I could never stand being compared to my old man.
That would be the mainly absent father and husband who’d embarked on a lengthy and indiscriminate string of hook-ups and affairs while I was still in nappies and my little sister in utero, a string that culminated in a knotty union with my mum’s married cousin. It was the revelation of that particular quasi-incestuous tryst that prompted her to finally kick him out of the family home when I was five.
I could never stand being compared to my old man. That we bear such a close physical resemblance is galling.
“I’m nothing like him!” I’d yell in response to the maternal decree, all angsty teenage rage, “And I never will be!”

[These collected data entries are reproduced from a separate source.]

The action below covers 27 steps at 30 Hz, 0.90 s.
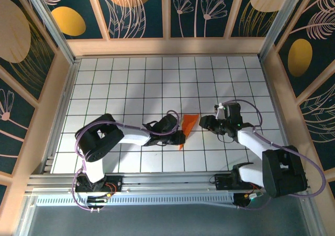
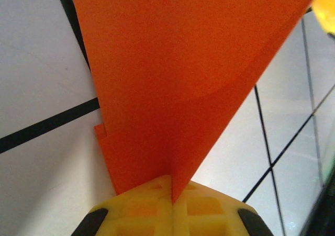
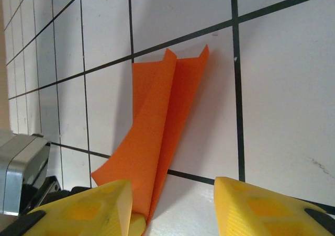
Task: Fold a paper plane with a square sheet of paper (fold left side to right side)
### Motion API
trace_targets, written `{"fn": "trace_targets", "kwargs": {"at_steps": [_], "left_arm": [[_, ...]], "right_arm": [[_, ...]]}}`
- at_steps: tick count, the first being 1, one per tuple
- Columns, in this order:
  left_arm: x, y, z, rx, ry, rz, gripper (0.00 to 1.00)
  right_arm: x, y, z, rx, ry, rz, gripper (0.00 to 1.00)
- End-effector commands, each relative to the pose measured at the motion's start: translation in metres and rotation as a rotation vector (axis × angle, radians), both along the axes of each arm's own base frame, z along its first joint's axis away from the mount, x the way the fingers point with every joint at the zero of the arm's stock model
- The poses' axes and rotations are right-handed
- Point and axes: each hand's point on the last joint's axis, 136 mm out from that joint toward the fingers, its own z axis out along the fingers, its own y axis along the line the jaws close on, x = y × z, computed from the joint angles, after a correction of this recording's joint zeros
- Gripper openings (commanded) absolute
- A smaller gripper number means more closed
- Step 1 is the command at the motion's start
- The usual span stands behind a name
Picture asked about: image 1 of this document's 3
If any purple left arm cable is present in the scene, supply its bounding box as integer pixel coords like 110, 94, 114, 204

One of my earliest childhood memories is of mum kneeling next to my bed in the darkness and patiently explaining to me that mummy and daddy didn’t love each other anymore, and that daddy was moving out. The only thing I found upsetting about the conversation was how upset I could tell (even in the dark) it was making mum.

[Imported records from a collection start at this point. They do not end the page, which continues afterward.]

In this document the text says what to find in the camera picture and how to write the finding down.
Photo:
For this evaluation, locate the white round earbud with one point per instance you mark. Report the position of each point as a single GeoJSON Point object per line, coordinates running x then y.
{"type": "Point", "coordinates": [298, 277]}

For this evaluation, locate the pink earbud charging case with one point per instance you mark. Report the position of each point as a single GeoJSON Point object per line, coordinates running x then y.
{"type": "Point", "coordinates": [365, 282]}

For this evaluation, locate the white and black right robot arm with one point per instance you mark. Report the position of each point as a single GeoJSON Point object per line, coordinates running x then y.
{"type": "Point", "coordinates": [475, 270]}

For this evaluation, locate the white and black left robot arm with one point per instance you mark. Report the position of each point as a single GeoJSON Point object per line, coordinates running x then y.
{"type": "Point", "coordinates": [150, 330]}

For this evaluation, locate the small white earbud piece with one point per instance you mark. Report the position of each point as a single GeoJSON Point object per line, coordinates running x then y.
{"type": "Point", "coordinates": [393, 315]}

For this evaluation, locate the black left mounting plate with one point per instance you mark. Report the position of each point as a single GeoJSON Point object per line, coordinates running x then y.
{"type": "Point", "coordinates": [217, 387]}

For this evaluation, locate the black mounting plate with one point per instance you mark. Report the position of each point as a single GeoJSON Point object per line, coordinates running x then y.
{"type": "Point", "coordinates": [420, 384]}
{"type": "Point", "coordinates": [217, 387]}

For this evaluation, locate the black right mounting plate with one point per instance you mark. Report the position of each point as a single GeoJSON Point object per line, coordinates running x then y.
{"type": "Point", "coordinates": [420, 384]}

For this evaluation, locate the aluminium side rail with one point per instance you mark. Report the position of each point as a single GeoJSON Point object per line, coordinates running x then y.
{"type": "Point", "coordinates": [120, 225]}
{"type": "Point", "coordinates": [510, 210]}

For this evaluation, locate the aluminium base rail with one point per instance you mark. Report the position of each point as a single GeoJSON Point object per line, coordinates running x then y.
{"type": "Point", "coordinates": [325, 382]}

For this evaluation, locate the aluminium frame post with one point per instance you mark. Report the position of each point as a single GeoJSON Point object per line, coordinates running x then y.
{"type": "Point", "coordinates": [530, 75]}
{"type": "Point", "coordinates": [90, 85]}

Dad was hardly ever about anyway, and when he was it just meant we had to keep quiet or risk him getting grumpy. Of course, the actual moment he arrived home every few days had always been kind of cool, especially if he was wearing his uniform (damn, would having a dad in the fire brigade still bestow kudos if he no longer lived with us?). I’d always enjoyed the smell of his hat, but apart from that, and the odd half hour playing Scalextric slot-car racing with him, I could take or leave the bloke.
He took the Scalextric set with him when he left.
***
Forty years later, he’s back in London and I’m in Melbourne, with a long term partner and two kids, slightly older than my sister and I were when he split. He’s been battling prostate cancer for a while, been through surgery and radiotherapy, and nothing seems to stick. My sister says he thinks he’s dying, but he’d never admit that to me. So I decide we’re due a trip back to England.

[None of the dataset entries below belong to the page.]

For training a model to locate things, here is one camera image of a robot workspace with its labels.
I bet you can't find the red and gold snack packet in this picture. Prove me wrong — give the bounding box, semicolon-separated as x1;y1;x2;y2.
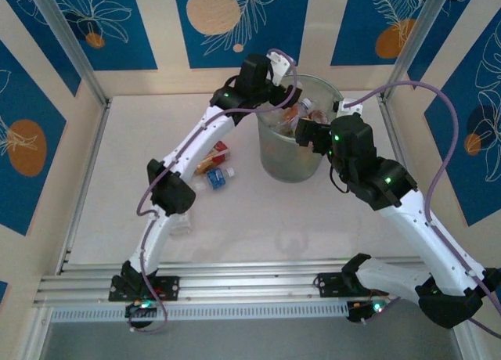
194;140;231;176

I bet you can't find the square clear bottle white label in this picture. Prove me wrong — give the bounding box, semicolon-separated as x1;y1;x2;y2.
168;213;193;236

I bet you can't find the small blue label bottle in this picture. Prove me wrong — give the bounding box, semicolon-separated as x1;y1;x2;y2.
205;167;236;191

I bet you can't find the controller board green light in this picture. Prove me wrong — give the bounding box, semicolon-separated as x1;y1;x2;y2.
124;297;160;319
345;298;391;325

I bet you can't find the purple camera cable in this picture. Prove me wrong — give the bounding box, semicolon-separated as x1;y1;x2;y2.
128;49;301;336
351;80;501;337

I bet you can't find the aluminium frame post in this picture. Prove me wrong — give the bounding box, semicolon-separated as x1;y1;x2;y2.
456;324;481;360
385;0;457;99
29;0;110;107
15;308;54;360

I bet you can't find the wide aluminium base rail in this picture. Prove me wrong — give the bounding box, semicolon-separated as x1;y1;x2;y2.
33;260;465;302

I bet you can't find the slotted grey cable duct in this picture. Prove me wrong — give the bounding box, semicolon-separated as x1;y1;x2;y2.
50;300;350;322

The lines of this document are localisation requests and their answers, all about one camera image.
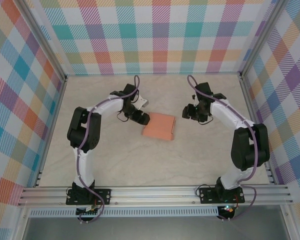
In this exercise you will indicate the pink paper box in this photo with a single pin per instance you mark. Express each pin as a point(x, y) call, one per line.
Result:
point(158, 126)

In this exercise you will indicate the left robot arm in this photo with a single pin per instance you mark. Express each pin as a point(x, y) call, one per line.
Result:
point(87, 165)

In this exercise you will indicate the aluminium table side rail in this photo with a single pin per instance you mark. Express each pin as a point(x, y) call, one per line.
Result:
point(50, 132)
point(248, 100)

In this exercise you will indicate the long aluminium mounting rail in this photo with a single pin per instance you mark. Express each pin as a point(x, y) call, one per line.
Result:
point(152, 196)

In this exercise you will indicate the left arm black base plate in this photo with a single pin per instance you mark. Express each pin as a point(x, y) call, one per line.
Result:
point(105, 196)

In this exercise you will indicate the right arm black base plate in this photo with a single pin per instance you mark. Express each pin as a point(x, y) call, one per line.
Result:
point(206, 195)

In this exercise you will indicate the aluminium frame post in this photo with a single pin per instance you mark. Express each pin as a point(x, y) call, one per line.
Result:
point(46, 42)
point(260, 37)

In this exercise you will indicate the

My mum, sadly no longer around, was a big-hearted, beautiful human-being with a sense of fun that lit up the world around her, but never magnanimous. My upbringing was accompanied by her unfolding saga of my father’s transgressions.
Through weekly or fortnightly after-school visits (the swimming pool followed by the chip shop) and occasional overnight stays at his rented digs, I kept my distance.
When I was sixteen, he took us on our first overseas holiday, two weeks in the Algarve in a sprawling group of about a dozen, including my mum’s cousin, still his main squeeze, and her husband and kids (it was the eighties by now, but the seventies still prevailed among this set).
Wrapped up in that punch was eleven years’ worth of resentment.
Late in the holiday, a formative binge-drinking session at an “authentic” Portuguese barbecue laid on by the resort led to my taking offence to something complimentary he said about Thatcher, and finding in his remarks reason enough to aim a punch at his face, so maddeningly like my own. Wrapped up in that punch was eleven years’ worth of resentment. Resentment of not just his absence, but how easily it had come to him. Plus there was the Scalextric
I’m not sure if the punch even connected, but the volley of red wine vomit I followed up with was right on the money.
Since Algarvegate I’ve kept less of a distance. Though, of course, since I emigrated eight years ago, more than ten thousand miles divide us. There are conversations we’ve never had, and never will, at least not on Skype (when we get close, he shrinks and winces at the impending torment), but we get on okay, my dad and me.
I make sure we spend plenty of time together while we’re in London. He’s often there while we’re marshalling the kids through crowded museums, around monuments and attractions. He tries to help out when our son gets stung by a bee, and it’s not his fault there’s nothing to be done. With all of the hustle and bustle and photographs, there is no time for the conversation.
We part at Greenwich train station, our last day together having been spent at the park and National Maritime Museum. Before he goes, I ask him to explain to me one more time why the meridian is not where it used to be. I’m still not sure I get it.
Then he hugs us one by one, leaving me until last. Teary emotion tends to come a little readily to my father, which has sometimes irked me, but it doesn’t irk me now.
‘I love you, son,” he declares to the neck of my t-shirt.
“I love you too, dad,” I tell him, and find I mean it after all.